Corbett considers much of the activist protest descended from the movements of the sixties to be a kind of “ritual disorder and...unarmed civil war”’ aimed at disrupting the social order; and he has little sympathy with it. Instead, when he helped bring refugees over the border in defiance of U.S. law, he called it “civil initiative”: an action aimed not at breaking law but rather at extending the rule of law.
In this case, Corbett insists that the government was the lawbreaker, because exclusion of refugees violated numerous treaties and United Nations covenants which assert their rights to asylum. “Civil initiative maintains and extends the rule of law,” he insists, “unlike civil disobedience, which breaks it, and civil obedience, which lets the government break it.”
He points out that such “lawmaking from below,” which is what he believes the sanctuary movement was doing, is the way in which much of what is called common law developed, and that when done conscientiously and steadfastly, especially through instruments like the network of sanctuary churches, it will eventually be recognized and formalized by courts and legislatures.
He argues that this is essentially what ultimately happened in the case of most Central American refugees in the 1980s: mass deportations of Salvadorans and Guatemalans were stopped; and, Corbett concludes, “the sanctuary movement’s real victory during the decade had been the development of sanctuary as an enduring institution within the fully catholic church.”
There are more themes and ideas in this richly-packed book which there isn’t space to go into here. But in sum, while I don’t know whether Wilmer Cooper would consider Goatwalking as a specimen of an “emerging Quaker spirituality,” or not, I certainly do. In fact the unique combination of thought, experience and reflection distilled in it puts Goatwalking in the running for the a spot on my short shelf of Quaker classics, maybe even close to Barclay.

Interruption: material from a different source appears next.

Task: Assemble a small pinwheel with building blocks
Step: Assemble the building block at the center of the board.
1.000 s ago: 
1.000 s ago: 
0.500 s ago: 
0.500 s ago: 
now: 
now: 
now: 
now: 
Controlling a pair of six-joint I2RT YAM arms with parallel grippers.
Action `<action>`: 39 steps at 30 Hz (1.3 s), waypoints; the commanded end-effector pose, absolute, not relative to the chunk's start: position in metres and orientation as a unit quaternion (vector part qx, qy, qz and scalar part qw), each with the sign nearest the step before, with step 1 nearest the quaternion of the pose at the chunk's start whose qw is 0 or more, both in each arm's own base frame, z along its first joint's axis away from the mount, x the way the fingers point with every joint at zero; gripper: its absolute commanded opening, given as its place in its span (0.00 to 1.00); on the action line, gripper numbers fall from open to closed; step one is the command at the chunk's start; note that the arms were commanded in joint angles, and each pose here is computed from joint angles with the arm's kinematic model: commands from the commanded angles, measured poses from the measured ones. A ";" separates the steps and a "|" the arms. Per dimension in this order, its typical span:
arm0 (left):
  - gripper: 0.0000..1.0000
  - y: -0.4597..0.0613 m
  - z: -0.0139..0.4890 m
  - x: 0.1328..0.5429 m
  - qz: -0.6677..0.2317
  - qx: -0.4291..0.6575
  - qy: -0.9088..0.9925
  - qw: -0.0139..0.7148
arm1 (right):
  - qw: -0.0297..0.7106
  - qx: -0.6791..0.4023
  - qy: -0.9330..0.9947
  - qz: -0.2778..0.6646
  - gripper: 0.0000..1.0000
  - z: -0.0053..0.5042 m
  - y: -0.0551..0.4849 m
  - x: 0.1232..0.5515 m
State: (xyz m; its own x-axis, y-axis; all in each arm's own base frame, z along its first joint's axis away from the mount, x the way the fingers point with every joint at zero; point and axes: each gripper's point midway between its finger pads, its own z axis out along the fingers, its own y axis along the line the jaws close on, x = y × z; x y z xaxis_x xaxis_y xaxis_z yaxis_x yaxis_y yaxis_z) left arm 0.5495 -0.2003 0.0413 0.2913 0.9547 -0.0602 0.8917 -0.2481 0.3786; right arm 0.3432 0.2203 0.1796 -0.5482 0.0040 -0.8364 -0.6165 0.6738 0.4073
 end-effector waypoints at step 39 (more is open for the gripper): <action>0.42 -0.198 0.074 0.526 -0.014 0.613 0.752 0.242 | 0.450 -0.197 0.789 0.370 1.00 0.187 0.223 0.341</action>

Mainstream theologians ought to be grappling with the ideas in Goatwalking, especially Corbett’s subtle and daring concepts of the church and The Covenant. He affirms, with formidable intellectual skill, that they are thoroughly biblical; and his case is strengthened, for me at least, in that his ideas germinated in the desert, and were seasoned in the livesaving ministry of sanctuary.
Unfortunately, though, there is little likelihood academic theologians will notice Goatwalking, any more than A Living Faith. Corbett had no “credentials”; Cooper is a Quaker; and “Can any good thing come out of Nazareth?” (John 1:46) This didn’t bother Corbett; he didn’t think much of the academy as a locale for fruitful theologizing anyway. And if I didn’t think so highly of Wil Cooper, I’d be inclined to agree with him.
Well, that’s their loss. But if the mainstream folks won’t pay any attention, at least we can, and should; like the Teacher said, “They who have ears to hear, let them hear.” (Mark 4:23) Are we listening, Friend?